(What needs to be done): Repeat the listing below in full and exactly, but without its pictures.

Top of Collected material

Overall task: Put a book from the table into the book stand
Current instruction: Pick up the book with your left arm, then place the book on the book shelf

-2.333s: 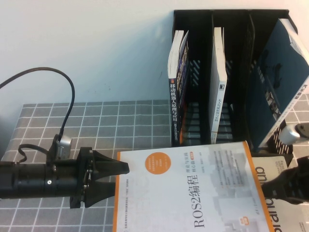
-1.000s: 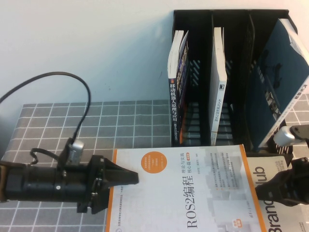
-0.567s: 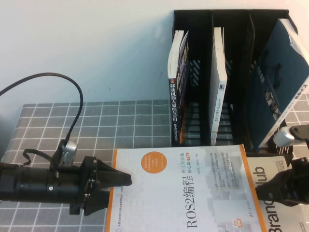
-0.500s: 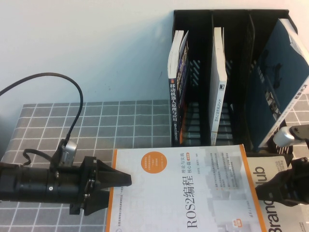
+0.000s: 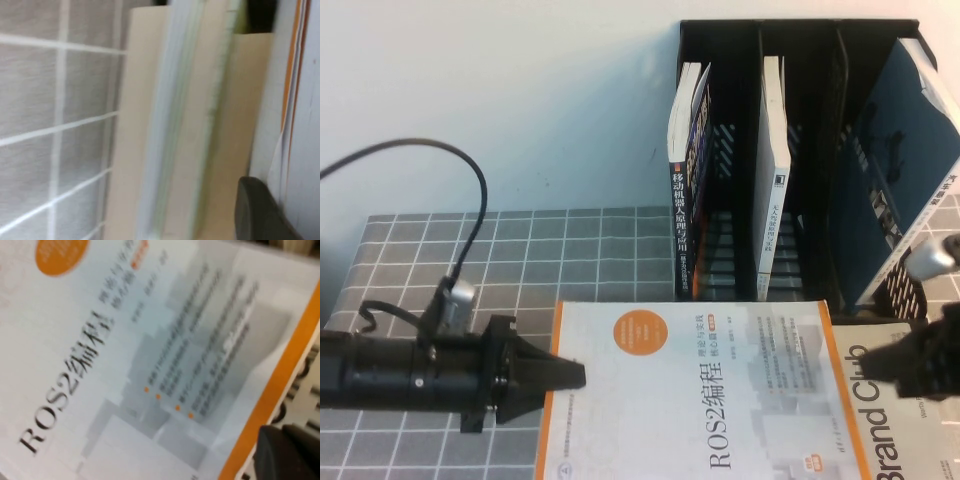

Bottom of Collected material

(Response to this task):
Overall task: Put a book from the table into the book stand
Current instruction: Pick up the book with your left arm, then place the book on the book shelf

-2.333s: 
-1.000s: 
-0.567s: 
-0.500s: 
+0.000s: 

Nothing else is needed to complete this exercise.